El Oracular Spectacular de MGMT rebotaba con maestría en las paredes del coche, amenizándonos aquel largo camino hacia nuestras primeras vacaciones del verano. Era el primer viaje de tantos previstos por aquella carretera. Era el origen de todo, el comienzo de un verano que debía ser memorable. La emoción se desbordaba por cada rincón del coche, mientras acompañábamos a Andrew en cada uno de sus giros vocales y convertíamos el salpicadero en nuestra propia percusión. Todo era perfecto. Todo… hasta que nos topamos con ella. La fábrica. La puta fábrica. Gris. O marrón. De hormigón. Alta. Imponente. Jodidamente fea. Deprimente. Aumentando de tamaño según nos acercábamos. Ya no había armonía. No había música. Sólo silencio. Silencio y una mirada de respeto, de miedo, de odio. Era una sensación conocida pero olvidada. Y había vuelto para golpearnos de lleno. La dejamos atrás, con sus humos blancos y contaminantes, y proseguimos nuestro camino rodeados de inquietud y desasosiego. Necesitamos una sesión doble de Vampire Weekend para levantarnos de aquello. Pero lo conseguimos. Conseguimos olvidarla y llegar a nuestro destino.

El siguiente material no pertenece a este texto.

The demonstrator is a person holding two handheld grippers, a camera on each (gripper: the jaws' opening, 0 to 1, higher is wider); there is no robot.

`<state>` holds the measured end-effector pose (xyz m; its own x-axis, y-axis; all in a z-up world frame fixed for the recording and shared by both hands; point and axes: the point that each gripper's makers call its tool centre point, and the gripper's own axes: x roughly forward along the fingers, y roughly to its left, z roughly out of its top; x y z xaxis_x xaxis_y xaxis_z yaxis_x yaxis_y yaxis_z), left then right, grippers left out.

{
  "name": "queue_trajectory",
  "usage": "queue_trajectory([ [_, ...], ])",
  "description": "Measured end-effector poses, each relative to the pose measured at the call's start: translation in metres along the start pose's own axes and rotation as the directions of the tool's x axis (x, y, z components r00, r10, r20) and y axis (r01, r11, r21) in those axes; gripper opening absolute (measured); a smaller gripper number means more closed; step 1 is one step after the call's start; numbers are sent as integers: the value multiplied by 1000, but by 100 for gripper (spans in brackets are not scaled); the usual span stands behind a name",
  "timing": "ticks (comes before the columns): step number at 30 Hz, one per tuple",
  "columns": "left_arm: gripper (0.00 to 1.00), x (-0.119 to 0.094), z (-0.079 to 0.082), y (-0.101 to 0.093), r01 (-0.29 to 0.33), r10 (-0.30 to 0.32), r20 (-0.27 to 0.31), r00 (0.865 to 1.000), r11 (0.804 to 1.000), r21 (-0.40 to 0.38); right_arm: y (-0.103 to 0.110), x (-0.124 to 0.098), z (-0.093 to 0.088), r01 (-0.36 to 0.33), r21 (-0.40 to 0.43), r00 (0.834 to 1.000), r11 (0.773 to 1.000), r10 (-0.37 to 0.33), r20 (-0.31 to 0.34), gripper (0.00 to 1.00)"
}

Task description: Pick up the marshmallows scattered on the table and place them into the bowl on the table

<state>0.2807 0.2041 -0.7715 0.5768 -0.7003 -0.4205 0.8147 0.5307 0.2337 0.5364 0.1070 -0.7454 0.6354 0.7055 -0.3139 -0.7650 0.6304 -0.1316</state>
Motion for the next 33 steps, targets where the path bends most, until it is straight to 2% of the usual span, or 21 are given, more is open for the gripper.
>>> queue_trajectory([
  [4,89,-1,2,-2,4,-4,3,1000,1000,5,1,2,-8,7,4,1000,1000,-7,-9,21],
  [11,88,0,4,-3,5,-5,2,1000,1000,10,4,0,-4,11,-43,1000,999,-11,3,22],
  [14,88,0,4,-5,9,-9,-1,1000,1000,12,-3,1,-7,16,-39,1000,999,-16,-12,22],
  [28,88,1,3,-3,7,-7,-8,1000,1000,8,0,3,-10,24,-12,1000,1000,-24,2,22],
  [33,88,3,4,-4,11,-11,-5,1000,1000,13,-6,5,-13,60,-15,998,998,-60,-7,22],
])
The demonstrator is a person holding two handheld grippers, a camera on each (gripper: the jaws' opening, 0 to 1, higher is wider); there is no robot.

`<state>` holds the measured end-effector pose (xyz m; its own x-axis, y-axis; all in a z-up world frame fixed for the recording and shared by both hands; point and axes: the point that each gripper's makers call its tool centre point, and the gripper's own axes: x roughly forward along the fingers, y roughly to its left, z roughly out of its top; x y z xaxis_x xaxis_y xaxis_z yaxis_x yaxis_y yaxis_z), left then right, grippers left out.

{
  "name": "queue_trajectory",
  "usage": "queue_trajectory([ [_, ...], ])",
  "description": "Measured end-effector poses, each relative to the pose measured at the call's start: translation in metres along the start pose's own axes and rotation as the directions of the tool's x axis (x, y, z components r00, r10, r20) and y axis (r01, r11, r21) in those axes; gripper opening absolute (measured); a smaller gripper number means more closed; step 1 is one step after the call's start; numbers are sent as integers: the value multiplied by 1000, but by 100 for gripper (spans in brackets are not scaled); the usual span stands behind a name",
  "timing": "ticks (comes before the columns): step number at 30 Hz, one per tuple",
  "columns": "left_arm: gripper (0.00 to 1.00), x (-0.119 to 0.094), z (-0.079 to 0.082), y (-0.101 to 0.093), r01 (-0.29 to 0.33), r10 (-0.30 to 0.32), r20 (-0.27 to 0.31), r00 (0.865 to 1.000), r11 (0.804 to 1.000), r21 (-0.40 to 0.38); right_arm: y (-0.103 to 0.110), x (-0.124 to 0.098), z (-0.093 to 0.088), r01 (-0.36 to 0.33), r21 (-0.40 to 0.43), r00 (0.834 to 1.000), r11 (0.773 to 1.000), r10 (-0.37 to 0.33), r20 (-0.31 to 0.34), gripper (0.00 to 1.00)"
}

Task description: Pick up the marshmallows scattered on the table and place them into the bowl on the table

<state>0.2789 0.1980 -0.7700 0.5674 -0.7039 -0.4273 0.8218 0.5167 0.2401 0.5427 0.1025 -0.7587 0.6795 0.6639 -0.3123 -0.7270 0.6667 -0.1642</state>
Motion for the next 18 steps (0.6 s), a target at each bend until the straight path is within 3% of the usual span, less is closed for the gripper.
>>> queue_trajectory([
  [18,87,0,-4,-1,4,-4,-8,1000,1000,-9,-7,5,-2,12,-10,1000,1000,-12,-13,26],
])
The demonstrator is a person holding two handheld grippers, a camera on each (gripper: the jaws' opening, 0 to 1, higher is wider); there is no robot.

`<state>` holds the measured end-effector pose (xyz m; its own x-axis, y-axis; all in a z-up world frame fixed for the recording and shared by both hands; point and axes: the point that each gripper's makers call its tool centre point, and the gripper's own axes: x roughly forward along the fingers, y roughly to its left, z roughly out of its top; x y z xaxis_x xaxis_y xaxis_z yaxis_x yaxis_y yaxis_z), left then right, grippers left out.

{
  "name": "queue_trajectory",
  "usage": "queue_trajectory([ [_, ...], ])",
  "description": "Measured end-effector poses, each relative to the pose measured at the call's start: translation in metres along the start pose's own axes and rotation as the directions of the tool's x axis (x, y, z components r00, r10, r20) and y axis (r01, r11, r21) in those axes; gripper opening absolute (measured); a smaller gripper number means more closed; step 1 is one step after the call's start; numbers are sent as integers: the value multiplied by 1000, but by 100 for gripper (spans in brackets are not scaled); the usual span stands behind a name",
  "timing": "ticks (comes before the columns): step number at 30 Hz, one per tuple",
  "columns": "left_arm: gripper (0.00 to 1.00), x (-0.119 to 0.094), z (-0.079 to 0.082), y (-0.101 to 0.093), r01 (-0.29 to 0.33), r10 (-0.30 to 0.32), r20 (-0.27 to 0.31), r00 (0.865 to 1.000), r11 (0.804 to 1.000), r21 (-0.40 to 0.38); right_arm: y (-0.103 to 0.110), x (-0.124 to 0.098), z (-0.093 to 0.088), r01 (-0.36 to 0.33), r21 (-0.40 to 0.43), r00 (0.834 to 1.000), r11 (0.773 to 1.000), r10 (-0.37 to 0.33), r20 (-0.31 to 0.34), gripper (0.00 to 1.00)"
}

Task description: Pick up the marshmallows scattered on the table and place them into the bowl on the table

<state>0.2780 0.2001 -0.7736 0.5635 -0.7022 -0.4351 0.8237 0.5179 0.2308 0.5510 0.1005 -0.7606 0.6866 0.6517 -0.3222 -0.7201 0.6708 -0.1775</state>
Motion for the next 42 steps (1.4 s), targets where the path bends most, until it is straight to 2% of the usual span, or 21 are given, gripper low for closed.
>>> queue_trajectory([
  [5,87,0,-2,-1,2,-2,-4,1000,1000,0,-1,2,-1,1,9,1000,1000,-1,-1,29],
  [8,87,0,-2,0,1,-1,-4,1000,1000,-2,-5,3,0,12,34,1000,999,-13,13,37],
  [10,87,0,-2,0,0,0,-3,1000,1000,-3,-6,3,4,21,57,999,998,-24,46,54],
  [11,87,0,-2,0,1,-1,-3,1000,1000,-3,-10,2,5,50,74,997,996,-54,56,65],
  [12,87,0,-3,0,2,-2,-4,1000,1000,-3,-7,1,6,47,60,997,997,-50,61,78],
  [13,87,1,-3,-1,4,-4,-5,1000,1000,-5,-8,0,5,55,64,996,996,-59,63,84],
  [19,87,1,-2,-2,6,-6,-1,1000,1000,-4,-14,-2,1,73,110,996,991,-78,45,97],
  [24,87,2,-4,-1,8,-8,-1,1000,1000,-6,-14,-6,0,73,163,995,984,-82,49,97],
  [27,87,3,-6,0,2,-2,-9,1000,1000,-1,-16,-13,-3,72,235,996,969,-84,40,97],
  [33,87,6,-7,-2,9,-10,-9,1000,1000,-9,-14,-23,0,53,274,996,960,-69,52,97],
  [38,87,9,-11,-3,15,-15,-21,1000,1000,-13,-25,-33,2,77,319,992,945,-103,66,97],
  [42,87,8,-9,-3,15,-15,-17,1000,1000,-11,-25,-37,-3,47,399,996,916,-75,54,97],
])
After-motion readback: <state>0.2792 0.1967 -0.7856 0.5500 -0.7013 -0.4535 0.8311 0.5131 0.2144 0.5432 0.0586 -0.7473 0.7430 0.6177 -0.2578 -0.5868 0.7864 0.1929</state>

A partir de entonces y en cada viaje de aquel verano ocurriría lo mismo. Daba igual lo felices que fuéramos o lo emocionados que estuviéramos. Ahí estaba siempre ella, esperando. Gris. O marrón. De hormigón. Alta. Imponente. Jodidamente fea. Deprimente. La odiábamos. Nos hundía. Nos deprimía. Y necesitábamos recurrir a Damon o Noel para recuperarnos. Y así fue pasando el verano. Valencia. FIB. Low. Arenal Sound. Todo lo planeado fue cogiendo forma, todos los conciertos, las fiestas, las playas, las mujeres, los colegas, los de siempre y los recientes, el Jager, llenando nuestras vidas, haciéndonos olvidar todo lo demás. El trabajo, la rutina, los problemas. Tal cual llegaban los planes se marchaban y sin darnos cuenta nos encontramos volviendo de aquel último viaje. Cansados. Emocionados. Repasando todo lo vivido, sonriendo, sintiendo, mientras la nostalgia comenzaba a mostrarnos sus finas y dolorosas garras.
La música sonaba alto, más alto de lo normal incluso. Daba igual. No prestábamos atención. Nuestras mentes se encontraban lejos, días atrás, repasando cada uno de los momentos vividos. Se había acabado. Y había que aceptarlo. Cualquier acorde nos parecía triste, no había voz que nos apeteciese acompañar. No estábamos en ese punto, ese punto eufórico de aquel primer viaje dos meses atrás. Y de pronto nos topamos con ella. La fábrica. La puta fábrica. Tan fea y sucia como siempre. Resignados, supimos que esa última imagen sería la que nos terminaría de destrozar, la que nos induciría al coma definitivo del que nos fuese imposible despertar. Pero incomprensiblemente sucedió lo contrario. Seguía siendo fea, sí, fea de cojones, una cosa horrorosa. Y seguía contaminando, también. Pero lo importante era que estaba allí. Como estuvo dos meses atrás. Como estaba entonces. Como estaría siempre. La miramos una última vez, la dejamos atrás, y sonreímos. En ese momento comenzó a sonar «I Stand Corrected» y lo supimos. Estábamos equivocados. Aquello no era el final de nada. Y nunca lo habría mientras la fábrica siguiese allí. Estábamos bien.
Cuentan que aquel grupo de jóvenes volvió cada verano de su vida a aquella fábrica. Unos años más, otros menos. Con sus amigos de juventud. Con sus novias. Con sus mujeres. Con sus hijos e incluso sus nietos. Y cuentan que nunca dejaron de sonreír al verla.